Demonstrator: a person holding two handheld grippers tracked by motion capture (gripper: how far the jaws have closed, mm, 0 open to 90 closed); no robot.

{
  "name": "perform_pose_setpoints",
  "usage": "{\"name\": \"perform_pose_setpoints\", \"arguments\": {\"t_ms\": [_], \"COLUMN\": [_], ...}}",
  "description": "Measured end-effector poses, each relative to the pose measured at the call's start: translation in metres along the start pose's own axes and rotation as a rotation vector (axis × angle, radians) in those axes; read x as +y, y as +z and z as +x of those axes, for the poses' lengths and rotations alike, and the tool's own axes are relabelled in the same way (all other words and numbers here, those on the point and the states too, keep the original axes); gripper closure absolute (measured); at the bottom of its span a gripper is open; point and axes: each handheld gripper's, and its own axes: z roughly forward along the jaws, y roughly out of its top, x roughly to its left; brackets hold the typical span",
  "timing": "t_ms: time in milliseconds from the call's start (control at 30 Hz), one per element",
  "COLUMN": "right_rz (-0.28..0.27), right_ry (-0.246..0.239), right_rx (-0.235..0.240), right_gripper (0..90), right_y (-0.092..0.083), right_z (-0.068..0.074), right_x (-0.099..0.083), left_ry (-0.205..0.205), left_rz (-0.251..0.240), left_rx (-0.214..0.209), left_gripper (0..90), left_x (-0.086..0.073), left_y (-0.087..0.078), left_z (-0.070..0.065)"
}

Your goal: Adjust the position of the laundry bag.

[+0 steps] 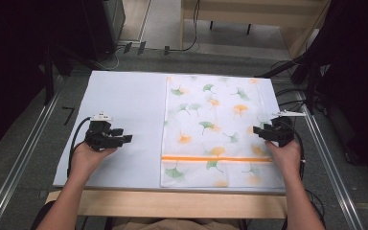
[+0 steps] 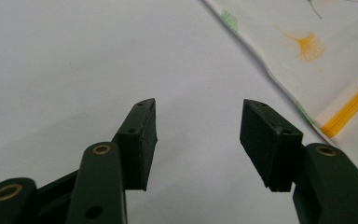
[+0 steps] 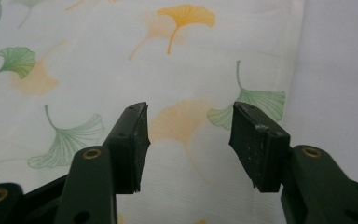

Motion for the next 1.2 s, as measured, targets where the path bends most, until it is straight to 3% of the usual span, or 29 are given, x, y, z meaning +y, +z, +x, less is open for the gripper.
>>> {"name": "perform_pose_setpoints", "arguments": {"t_ms": [200, 233, 333, 467, 500, 567, 600, 733, 800, 867, 1000, 1200], "right_rz": [-0.002, 0.001, 0.003, -0.016, -0.018, -0.022, -0.026, -0.051, -0.063, -0.068, -0.013, -0.016], "right_ry": [-0.017, -0.011, -0.011, -0.012, -0.013, -0.016, -0.018, -0.029, -0.051, -0.056, -0.014, -0.037], "right_rx": [0.032, 0.044, 0.052, 0.070, 0.070, 0.063, 0.045, 0.062, 0.072, 0.075, 0.142, 0.097], "right_gripper": [45.8, 43.6, 39.2, 31.9, 30.6, 30.1, 30.3, 40.8, 43.3, 43.9, 45.4, 45.3], "right_y": [-0.001, -0.001, 0.000, 0.000, -0.001, -0.002, -0.004, -0.011, -0.016, -0.018, -0.014, -0.013], "right_z": [0.004, 0.004, 0.005, 0.006, 0.007, 0.009, 0.010, 0.013, 0.016, 0.018, 0.013, 0.011], "right_x": [0.000, 0.000, 0.000, -0.001, 0.000, 0.000, 0.000, 0.001, 0.000, 0.000, -0.001, -0.004], "left_ry": [0.020, 0.016, 0.009, 0.037, 0.054, 0.056, 0.063, 0.060, 0.027, 0.004, 0.019, 0.030], "left_rz": [0.001, -0.008, -0.001, 0.001, -0.021, -0.032, -0.027, 0.016, 0.052, 0.058, 0.053, 0.067], "left_rx": [-0.007, -0.008, -0.010, 0.015, 0.019, 0.001, -0.001, 0.018, 0.030, 0.014, 0.013, -0.013], "left_gripper": [40.4, 36.0, 35.8, 39.2, 40.1, 46.0, 48.0, 48.9, 47.9, 44.0, 42.8, 42.7], "left_x": [0.001, 0.001, 0.004, 0.005, 0.005, 0.006, 0.006, 0.008, 0.009, 0.010, 0.011, 0.012], "left_y": [0.000, 0.000, 0.001, -0.001, -0.001, -0.002, -0.002, 0.000, 0.000, 0.000, 0.001, 0.007], "left_z": [-0.003, -0.004, -0.006, -0.007, -0.009, -0.010, -0.011, -0.013, -0.013, -0.012, -0.014, -0.017]}}
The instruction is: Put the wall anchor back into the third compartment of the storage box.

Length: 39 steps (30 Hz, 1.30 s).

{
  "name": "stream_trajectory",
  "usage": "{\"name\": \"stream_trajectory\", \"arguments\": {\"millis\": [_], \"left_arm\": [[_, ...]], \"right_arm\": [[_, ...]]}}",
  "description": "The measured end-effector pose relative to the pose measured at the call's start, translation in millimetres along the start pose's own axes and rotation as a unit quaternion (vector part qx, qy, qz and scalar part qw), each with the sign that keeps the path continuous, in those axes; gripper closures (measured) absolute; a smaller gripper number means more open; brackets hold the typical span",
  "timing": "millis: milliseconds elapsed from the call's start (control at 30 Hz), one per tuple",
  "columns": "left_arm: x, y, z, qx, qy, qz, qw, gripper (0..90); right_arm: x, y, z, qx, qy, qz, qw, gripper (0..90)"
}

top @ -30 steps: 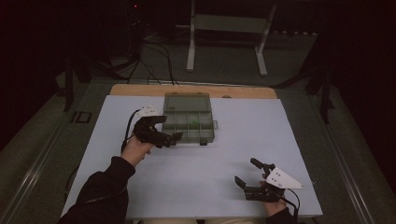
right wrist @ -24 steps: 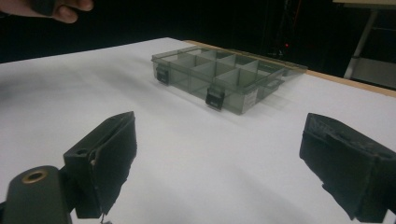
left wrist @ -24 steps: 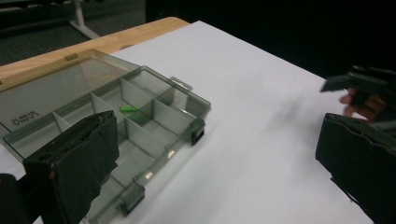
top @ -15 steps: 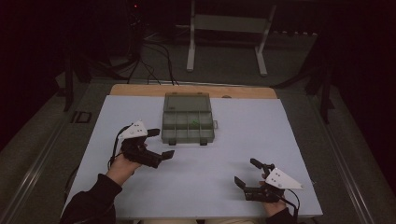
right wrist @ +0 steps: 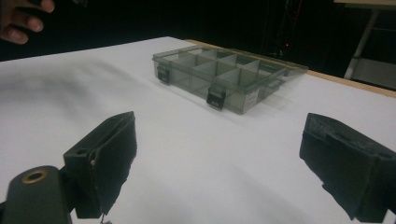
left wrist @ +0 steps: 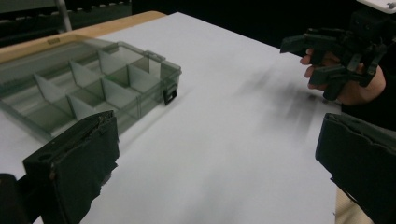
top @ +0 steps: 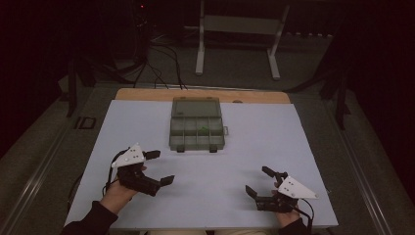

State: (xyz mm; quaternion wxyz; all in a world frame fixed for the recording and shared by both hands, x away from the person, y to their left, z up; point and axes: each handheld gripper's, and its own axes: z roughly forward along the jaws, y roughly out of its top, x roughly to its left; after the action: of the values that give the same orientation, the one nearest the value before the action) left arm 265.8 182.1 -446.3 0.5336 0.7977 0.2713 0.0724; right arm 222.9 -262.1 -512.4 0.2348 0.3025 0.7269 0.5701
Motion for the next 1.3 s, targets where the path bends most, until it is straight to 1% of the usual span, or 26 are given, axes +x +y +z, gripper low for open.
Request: {"name": "stream_trajectory", "arguments": {"millis": [133, 267, 333, 467, 500, 567, 633, 700, 800, 900, 1000, 1133, 1200, 1300], "left_arm": [[-3.5, -13.4, -5.0, -0.006, 0.001, 0.001, 1.0000, 0.0], [-6.3, -23.4, -10.0, -0.015, -0.006, 0.001, 0.9999, 0.0], [-6.8, -28.2, -12.1, -0.014, -0.006, 0.000, 0.9999, 0.0], [-5.9, -38.0, -16.8, -0.017, 0.010, -0.006, 0.9998, 0.0], [-5.9, -40.9, -17.5, -0.018, 0.012, -0.010, 0.9997, 0.0], [-5.1, -46.9, -18.6, -0.020, 0.014, -0.016, 0.9996, 0.0], [-6.0, -52.7, -18.9, -0.017, 0.019, -0.013, 0.9996, 0.0], [-5.9, -57.8, -18.9, -0.015, 0.024, -0.016, 0.9995, 0.0], [-5.3, -62.9, -19.9, -0.016, 0.040, -0.020, 0.9989, 0.0], [-5.5, -66.4, -22.3, -0.020, 0.048, -0.019, 0.9985, 0.0], [-5.3, -70.4, -23.7, -0.018, 0.057, -0.019, 0.9980, 0.0], [-4.4, -77.2, -24.6, -0.023, 0.083, -0.018, 0.9961, 0.0], [-4.4, -80.0, -24.3, -0.018, 0.086, -0.018, 0.9959, 0.0], [-4.1, -81.9, -24.5, -0.018, 0.091, -0.014, 0.9956, 0.0]], "right_arm": [[0.4, 0.0, 0.1, 0.001, 0.001, 0.000, 1.0000, 11.0], [0.7, -0.2, 0.4, 0.002, 0.003, -0.001, 1.0000, 11.0], [0.9, 0.0, 0.3, 0.002, 0.003, -0.002, 1.0000, 11.0], [1.0, -0.1, 0.4, 0.002, 0.003, -0.001, 1.0000, 11.0], [1.1, 0.0, 0.4, 0.002, 0.003, -0.001, 1.0000, 11.0], [1.2, -0.1, 0.6, 0.002, 0.003, -0.002, 1.0000, 11.0], [1.3, -0.1, 0.7, 0.002, 0.003, -0.002, 1.0000, 11.1], [1.3, -0.1, 0.6, 0.002, 0.003, -0.002, 1.0000, 11.0], [1.3, -0.3, 0.8, 0.003, 0.003, -0.002, 1.0000, 11.1], [1.3, -0.3, 0.9, 0.003, 0.003, -0.003, 1.0000, 11.0], [1.1, -0.5, 1.0, 0.004, 0.003, -0.002, 1.0000, 11.0], [1.3, -0.6, 1.3, 0.004, 0.004, -0.004, 1.0000, 11.0], [1.4, -0.6, 1.4, 0.005, 0.004, -0.004, 1.0000, 11.0], [1.2, -0.7, 1.3, 0.006, 0.003, -0.001, 1.0000, 11.0]]}}
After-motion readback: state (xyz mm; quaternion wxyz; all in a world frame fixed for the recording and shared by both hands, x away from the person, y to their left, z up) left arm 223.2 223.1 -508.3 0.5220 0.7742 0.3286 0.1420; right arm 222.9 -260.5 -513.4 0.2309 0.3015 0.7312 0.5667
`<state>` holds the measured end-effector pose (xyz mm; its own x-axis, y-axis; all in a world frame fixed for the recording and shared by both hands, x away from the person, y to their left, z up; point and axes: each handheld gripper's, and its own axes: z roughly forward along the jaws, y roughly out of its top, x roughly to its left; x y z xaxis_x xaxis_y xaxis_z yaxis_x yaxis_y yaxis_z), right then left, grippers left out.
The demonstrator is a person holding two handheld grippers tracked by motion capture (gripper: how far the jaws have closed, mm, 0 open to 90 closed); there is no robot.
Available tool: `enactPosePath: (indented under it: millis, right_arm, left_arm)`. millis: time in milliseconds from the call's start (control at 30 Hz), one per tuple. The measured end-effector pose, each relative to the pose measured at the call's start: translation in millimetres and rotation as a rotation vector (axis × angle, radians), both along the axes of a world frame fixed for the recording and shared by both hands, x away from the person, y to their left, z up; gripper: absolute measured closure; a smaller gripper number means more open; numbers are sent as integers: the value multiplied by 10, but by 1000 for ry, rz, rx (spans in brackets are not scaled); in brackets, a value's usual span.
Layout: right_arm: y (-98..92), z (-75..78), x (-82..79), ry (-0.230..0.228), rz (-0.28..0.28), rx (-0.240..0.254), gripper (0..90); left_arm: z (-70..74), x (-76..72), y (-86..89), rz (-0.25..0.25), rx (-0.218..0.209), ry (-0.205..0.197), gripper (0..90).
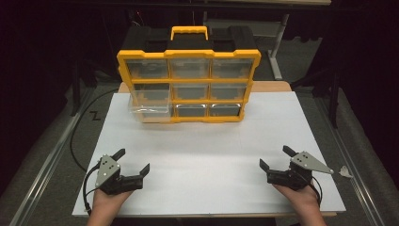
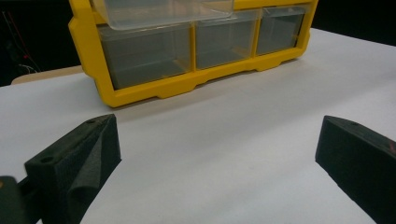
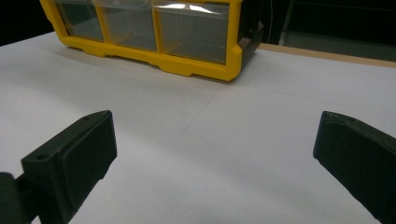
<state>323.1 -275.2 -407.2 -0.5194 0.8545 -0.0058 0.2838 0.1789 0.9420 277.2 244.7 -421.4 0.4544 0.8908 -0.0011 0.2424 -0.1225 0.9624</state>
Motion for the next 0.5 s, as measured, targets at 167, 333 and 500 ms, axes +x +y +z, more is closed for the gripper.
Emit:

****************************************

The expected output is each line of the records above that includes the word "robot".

Demonstrator: a person holding two handheld grippers tracked by motion capture (gripper: how far the jaws have closed, mm, 0 open to 90 closed); no robot.
The demonstrator is a person holding two handheld grippers tracked by motion capture (gripper: how far the jaws have closed, mm, 0 open to 90 closed); there is no robot.

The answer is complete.